Your goal | Your answer must be the full listing below, repeated exactly.

[Supplied data Boundary: Start]

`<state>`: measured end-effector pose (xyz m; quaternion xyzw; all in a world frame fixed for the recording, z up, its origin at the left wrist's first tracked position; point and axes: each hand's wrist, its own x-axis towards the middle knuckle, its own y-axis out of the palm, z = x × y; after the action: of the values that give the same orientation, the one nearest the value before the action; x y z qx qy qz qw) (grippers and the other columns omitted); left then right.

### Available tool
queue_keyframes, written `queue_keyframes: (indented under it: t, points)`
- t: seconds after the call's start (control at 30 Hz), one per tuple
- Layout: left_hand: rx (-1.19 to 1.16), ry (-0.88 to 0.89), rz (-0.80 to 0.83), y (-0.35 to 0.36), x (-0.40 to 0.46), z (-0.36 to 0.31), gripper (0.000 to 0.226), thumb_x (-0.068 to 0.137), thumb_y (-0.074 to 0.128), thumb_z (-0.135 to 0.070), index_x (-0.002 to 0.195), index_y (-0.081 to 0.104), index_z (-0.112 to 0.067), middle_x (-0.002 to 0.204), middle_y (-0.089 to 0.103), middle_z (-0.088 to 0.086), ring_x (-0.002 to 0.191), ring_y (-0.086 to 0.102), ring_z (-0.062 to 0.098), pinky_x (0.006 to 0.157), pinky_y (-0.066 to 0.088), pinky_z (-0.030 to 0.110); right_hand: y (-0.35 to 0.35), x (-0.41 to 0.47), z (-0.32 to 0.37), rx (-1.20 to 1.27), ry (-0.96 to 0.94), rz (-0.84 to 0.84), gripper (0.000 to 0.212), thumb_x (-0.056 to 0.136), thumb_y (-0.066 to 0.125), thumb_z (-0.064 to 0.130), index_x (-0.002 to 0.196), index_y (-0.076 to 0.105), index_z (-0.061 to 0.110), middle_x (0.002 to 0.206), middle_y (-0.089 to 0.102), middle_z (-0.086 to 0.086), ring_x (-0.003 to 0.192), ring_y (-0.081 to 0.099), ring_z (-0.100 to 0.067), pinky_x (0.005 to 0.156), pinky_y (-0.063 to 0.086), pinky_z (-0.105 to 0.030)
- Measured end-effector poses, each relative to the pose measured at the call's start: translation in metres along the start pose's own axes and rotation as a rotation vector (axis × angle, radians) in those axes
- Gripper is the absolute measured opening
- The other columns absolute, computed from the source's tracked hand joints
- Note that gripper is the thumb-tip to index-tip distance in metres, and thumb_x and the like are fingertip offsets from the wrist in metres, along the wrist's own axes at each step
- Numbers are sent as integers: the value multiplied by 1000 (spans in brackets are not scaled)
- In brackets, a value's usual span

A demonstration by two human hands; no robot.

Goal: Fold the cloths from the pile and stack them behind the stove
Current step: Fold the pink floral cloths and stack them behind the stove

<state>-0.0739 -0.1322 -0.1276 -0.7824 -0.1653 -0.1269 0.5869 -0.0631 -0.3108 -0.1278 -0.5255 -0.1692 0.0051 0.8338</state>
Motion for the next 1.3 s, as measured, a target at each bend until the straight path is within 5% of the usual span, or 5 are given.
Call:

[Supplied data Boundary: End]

Response below |
`<state>`: measured end-effector pose (xyz m; quaternion xyzw; all in a world frame fixed for the recording, z up, its origin at the left wrist's first tracked position; point and axes: each hand's wrist, its own x-axis towards the middle knuckle, its own y-axis out of the palm, z = x × y; after the action: of the values that give the same orientation, the one nearest the value before the action; x y z qx qy qz qw) (grippers and the other columns omitted); left then right.

### Available tool
queue_keyframes, written `queue_keyframes: (indented under it: t, points)`
- t: seconds after the call's start (control at 30 Hz), one per tuple
- Layout: left_hand: rx (-1.19 to 1.16), ry (-0.88 to 0.89), rz (-0.80 to 0.83), y (-0.35 to 0.36), x (-0.40 to 0.46), z (-0.36 to 0.31), gripper (0.000 to 0.226), thumb_x (-0.068 to 0.137), thumb_y (-0.074 to 0.128), thumb_z (-0.135 to 0.070), index_x (-0.002 to 0.195), index_y (-0.081 to 0.104), index_z (-0.112 to 0.067), middle_x (-0.002 to 0.204), middle_y (-0.089 to 0.103), middle_z (-0.088 to 0.086), ring_x (-0.002 to 0.191), ring_y (-0.086 to 0.102), ring_z (-0.062 to 0.098), pinky_x (0.006 to 0.157), pinky_y (-0.066 to 0.088), pinky_z (-0.030 to 0.110); right_hand: y (-0.35 to 0.35), x (-0.41 to 0.47), z (-0.32 to 0.37), rx (-1.20 to 1.27), ry (-0.96 to 0.94), rz (-0.84 to 0.84), gripper (0.000 to 0.212), thumb_x (-0.056 to 0.136), thumb_y (-0.066 to 0.125), thumb_z (-0.064 to 0.130), index_x (-0.002 to 0.196), index_y (-0.076 to 0.105), index_z (-0.061 to 0.110), middle_x (0.002 to 0.206), middle_y (-0.089 to 0.102), middle_z (-0.086 to 0.086), ring_x (-0.003 to 0.192), ring_y (-0.081 to 0.099), ring_z (-0.100 to 0.067), pinky_x (0.005 to 0.156), pinky_y (-0.063 to 0.086), pinky_z (-0.105 to 0.030)
- Measured end-effector poses, each relative to the pose measured at the call's start: translation in metres along the start pose's own axes and rotation as a rotation vector (axis × angle, radians) in those axes
- Gripper is the absolute measured opening
- The other columns absolute, computed from the source's tracked hand joints
- Note that gripper is the thumb-tip to index-tip distance in metres, and thumb_x and the like are fingertip offsets from the wrist in metres, along the wrist's own axes at each step
- Numbers are sent as integers: the value multiplied by 1000 (spans in brackets are not scaled)
- In brackets, a value's usual span

A demonstration by two human hands; no robot.

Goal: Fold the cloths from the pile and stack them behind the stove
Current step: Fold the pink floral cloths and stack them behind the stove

<state>-0.0739 -0.1322 -0.1276 -0.7824 -0.1653 -0.1269 0.5869 -0.0631 -0.3108 -0.1278 -0.5255 -0.1692 0.0051 0.8338</state>
Motion for the next 1.3 s, as measured, a target at each bend until the straight path is within 5% of the usual span, or 5 are given.
Call:

For this exercise, the work is now complete.